DATA BLOCK =
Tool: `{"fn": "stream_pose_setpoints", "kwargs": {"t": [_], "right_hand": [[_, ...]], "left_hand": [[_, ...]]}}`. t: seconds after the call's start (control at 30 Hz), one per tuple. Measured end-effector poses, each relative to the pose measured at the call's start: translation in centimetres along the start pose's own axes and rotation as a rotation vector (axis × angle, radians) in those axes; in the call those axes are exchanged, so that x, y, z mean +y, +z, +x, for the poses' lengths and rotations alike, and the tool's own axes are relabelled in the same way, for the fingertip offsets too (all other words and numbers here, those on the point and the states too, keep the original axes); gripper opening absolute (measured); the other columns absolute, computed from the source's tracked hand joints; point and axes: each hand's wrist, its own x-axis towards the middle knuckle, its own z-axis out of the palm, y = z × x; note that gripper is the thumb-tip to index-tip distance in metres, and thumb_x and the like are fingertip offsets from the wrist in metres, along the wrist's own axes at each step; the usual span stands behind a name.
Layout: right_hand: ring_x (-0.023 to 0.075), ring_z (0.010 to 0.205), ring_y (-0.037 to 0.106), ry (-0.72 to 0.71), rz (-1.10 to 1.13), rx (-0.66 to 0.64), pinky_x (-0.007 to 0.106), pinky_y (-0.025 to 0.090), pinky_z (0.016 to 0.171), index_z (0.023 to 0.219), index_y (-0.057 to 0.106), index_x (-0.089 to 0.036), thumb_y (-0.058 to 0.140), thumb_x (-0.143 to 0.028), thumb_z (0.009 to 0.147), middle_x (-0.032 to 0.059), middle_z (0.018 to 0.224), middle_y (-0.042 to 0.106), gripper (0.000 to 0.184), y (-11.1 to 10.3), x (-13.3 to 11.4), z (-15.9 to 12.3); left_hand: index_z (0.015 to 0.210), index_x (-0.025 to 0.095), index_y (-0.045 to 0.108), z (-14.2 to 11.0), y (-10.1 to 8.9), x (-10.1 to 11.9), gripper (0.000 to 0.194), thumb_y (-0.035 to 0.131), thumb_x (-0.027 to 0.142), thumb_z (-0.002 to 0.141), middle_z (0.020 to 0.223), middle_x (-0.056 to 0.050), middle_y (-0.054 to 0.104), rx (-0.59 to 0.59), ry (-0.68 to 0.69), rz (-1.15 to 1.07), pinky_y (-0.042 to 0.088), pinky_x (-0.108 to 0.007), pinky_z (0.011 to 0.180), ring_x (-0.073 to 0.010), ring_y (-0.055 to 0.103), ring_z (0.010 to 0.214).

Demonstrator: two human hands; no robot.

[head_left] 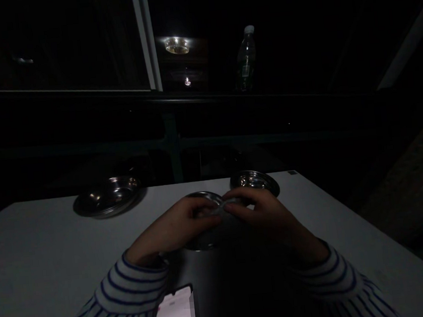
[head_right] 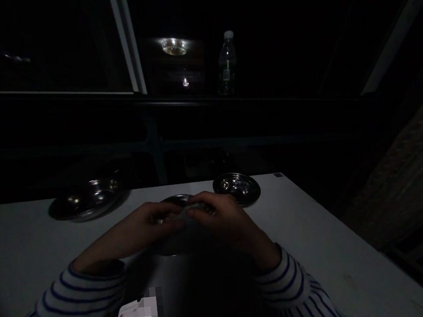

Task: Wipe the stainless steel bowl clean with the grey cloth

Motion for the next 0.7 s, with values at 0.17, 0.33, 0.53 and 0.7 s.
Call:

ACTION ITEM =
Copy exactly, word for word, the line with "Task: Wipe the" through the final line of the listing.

RESULT =
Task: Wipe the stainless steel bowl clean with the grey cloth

Motion for the next 0.7 s, with values at 0.17, 0.33, 0.53 and 0.7 s.
Call:

That concludes the answer to this exercise.